Eric Watson business of garden supplies has been faced with some crises that have triggered the business to failure. These problems arose mainly due to poor methods of the strategies implementation and inadequate project management practices. This way, Weston has found himself in a dark struggle in his efforts to keep his business alive and operating. The company has had more expenses those revenues due to the weak economy. Eric has been struggling in his attempts to incorporate recent acquisitions that were bought at a very high price. The restrictions by the banker have converted the acquired loans to a complete work of division while Eric still believes that his suppliers still trust him. Eric does all he can to ensure that he owns his company. Thus he has gone to the extent of making individual guarantees to the bank to facilitate his loan repayments. This way Eric is at the bankruptcy hotspot because the expenses have surpassed the overall company production forcing Eric to embark to his own pockets to fund the business projects.

  1. Discuss Weston’s current situation on what he needs to do immediately to survive. Also, discuss what Weston needs to do over the long-term to survive.  Options for the future include Liquidation, Chapter 7 bankruptcy, Chapter 11 bankruptcy, or continuing with his plan and negotiate with Shaw and suppliers.

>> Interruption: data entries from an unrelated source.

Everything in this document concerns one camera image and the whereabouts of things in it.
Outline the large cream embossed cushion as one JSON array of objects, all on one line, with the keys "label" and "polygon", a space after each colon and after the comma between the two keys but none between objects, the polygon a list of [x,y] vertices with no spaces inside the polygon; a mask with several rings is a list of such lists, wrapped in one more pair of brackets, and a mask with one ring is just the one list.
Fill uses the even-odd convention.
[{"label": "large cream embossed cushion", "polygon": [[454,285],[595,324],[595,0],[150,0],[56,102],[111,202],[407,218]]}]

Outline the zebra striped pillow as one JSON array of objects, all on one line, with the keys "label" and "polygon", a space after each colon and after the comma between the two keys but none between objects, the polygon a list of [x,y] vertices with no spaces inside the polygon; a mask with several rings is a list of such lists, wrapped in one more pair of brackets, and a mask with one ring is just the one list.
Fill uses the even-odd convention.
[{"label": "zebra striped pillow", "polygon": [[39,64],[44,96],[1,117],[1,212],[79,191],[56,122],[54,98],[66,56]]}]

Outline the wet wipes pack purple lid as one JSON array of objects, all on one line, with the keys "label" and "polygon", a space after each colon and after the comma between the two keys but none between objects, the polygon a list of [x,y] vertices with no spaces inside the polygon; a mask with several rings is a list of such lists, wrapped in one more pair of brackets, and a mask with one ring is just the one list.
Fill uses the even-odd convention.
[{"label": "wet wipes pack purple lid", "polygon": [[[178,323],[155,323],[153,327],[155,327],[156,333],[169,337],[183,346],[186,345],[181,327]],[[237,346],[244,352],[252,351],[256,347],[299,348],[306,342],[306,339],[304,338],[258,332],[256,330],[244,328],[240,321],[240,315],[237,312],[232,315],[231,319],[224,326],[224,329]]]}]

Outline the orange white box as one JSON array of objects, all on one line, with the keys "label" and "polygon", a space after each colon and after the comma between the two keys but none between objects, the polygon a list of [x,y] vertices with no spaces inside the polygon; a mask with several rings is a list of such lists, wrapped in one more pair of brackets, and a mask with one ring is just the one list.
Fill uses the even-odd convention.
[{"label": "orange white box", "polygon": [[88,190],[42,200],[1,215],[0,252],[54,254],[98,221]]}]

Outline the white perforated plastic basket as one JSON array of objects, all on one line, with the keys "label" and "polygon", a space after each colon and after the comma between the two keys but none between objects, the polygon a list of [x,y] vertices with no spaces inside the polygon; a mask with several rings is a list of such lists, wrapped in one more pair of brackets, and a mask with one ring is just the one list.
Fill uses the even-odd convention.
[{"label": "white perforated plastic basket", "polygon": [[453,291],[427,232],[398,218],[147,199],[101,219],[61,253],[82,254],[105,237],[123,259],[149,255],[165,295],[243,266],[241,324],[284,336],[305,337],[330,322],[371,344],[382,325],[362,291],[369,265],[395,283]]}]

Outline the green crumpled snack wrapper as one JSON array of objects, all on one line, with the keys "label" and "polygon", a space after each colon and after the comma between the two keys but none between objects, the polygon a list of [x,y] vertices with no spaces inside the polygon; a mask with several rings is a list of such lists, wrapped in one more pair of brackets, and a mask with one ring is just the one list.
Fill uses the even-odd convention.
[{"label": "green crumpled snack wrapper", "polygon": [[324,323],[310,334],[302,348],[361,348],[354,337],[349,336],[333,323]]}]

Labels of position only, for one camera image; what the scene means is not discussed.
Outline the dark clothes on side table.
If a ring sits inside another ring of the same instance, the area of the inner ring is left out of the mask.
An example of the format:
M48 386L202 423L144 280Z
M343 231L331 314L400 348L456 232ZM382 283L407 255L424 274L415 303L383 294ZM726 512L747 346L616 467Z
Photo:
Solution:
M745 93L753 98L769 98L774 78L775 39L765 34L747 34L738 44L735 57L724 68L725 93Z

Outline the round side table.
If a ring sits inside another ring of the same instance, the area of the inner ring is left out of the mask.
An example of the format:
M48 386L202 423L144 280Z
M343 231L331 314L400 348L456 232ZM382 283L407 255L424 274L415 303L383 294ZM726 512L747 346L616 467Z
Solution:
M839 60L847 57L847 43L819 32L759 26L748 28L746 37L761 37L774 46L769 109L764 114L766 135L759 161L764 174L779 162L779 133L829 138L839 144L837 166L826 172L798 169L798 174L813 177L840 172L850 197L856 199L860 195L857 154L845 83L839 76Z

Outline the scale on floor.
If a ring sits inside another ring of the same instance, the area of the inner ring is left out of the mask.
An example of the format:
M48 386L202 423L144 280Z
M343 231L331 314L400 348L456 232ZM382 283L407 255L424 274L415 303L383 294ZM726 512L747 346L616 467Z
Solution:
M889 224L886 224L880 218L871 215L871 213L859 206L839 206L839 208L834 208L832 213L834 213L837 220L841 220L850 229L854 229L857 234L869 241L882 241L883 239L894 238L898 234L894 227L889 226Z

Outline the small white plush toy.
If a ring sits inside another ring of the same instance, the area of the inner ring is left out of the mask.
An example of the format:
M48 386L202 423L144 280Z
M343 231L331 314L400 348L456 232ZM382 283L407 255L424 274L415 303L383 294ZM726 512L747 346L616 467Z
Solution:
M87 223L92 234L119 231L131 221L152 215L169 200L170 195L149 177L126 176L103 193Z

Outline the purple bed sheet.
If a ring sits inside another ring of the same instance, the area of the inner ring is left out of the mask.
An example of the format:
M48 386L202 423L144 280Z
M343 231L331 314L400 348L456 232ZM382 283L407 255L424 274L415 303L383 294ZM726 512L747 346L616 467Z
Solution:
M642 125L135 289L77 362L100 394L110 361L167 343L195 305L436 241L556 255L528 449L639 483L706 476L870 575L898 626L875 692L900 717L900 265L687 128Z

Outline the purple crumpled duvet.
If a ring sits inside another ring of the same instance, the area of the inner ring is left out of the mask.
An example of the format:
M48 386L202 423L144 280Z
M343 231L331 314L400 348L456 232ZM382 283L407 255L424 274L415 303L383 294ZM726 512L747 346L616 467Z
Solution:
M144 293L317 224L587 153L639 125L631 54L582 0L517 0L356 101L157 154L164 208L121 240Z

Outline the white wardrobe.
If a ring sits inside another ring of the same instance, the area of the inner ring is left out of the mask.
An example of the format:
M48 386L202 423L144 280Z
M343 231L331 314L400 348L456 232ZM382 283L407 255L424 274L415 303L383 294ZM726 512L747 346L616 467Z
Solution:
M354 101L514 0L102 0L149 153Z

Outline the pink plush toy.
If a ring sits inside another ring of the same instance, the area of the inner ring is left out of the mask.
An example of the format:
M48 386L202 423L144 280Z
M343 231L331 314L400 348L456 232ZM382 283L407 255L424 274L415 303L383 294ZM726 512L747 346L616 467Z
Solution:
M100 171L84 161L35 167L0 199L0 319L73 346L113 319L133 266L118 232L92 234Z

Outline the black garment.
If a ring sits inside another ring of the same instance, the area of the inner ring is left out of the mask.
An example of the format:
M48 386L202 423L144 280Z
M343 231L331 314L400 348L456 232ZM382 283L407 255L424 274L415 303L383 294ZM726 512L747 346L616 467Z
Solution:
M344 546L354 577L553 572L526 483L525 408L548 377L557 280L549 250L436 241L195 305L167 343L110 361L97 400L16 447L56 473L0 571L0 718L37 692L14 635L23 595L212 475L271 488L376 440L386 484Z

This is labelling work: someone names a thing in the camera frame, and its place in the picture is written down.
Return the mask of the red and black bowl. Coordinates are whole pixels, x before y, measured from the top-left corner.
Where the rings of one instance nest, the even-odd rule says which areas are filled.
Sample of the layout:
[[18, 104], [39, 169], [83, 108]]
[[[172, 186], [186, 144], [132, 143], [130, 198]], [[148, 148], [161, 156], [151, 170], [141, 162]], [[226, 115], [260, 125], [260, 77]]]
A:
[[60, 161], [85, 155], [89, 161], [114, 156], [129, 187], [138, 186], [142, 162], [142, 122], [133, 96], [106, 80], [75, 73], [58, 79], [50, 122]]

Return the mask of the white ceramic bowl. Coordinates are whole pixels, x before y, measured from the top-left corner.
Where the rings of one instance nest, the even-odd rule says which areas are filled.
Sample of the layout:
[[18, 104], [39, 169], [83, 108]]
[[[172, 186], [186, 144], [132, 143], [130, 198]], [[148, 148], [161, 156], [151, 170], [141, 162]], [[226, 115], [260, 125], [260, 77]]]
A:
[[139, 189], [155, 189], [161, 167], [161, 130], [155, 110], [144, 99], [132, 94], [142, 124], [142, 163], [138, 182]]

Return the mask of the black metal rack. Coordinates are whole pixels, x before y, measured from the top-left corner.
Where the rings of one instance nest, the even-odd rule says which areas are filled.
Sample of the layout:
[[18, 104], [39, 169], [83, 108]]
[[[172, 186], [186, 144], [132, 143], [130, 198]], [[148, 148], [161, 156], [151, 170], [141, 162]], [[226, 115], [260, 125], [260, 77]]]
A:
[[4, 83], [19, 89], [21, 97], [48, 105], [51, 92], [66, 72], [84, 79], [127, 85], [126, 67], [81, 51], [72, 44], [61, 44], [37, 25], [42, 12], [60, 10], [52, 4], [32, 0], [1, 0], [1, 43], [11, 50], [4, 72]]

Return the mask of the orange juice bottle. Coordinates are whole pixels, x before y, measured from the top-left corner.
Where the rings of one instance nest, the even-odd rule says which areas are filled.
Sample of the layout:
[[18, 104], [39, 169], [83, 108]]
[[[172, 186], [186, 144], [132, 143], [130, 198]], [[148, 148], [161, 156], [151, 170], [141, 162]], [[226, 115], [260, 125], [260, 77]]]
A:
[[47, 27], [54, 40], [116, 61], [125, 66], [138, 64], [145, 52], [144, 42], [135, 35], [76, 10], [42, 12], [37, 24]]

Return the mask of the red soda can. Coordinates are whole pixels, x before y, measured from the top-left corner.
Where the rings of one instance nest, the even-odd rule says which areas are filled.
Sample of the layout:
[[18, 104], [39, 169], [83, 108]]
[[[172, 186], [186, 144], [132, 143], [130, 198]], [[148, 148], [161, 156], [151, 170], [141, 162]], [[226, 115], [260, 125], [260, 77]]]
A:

In the current situation, Weston’s cash position is very pressing. Eric has been pushed to assess the liquidation value of the property in worries that it will not be a success. In this case, Eric has considered the possible strategies he can undertake to ensure that his dream to own his own business remains valid. The first move Weston should consider is looking for all the possible ways he can use to remove the bank debts. He can use his cash to clear the debts and embark on the business later on. On the other hand, borrowing more money from the banks will only force the company into a more critical condition. After that, Weston should get loans at low-interest rates that are payable within a short period. Additionally, it would be a better move to consolidate possible deals with creditors to buy time for the growth of the business.